Collected material >>
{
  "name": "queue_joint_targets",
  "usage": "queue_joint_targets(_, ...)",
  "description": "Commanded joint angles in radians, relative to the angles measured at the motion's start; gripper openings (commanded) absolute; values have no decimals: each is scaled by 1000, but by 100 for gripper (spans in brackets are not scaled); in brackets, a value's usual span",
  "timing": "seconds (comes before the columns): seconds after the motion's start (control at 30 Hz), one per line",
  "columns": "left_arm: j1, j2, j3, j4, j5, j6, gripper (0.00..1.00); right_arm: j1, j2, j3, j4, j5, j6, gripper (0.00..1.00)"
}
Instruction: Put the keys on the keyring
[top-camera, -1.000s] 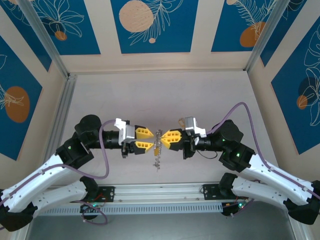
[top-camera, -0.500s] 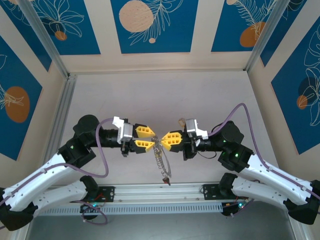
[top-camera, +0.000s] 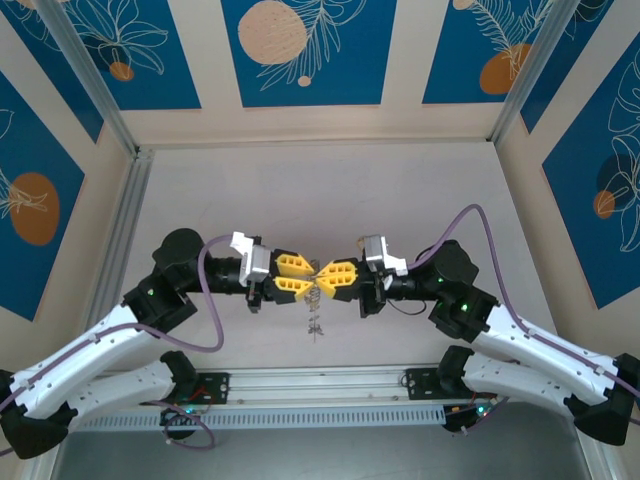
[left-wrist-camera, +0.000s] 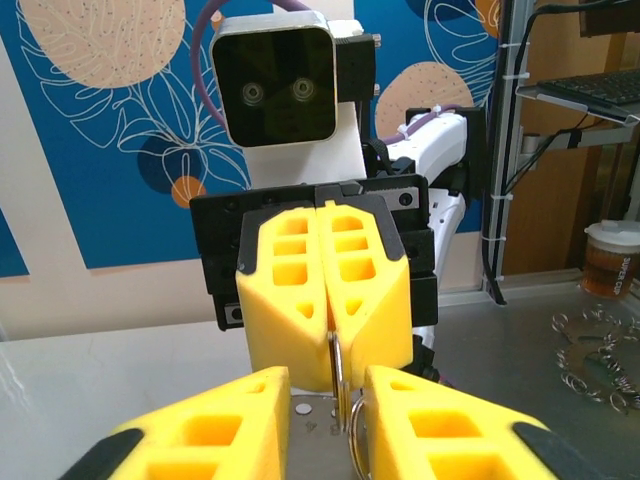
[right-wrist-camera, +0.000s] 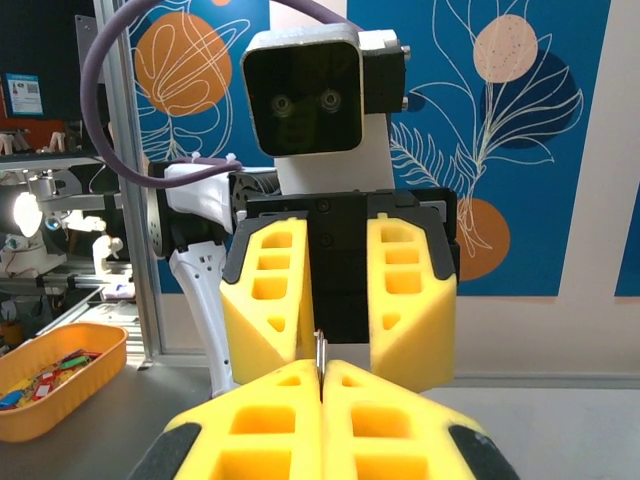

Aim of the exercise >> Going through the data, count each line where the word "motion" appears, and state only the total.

Solution >> 2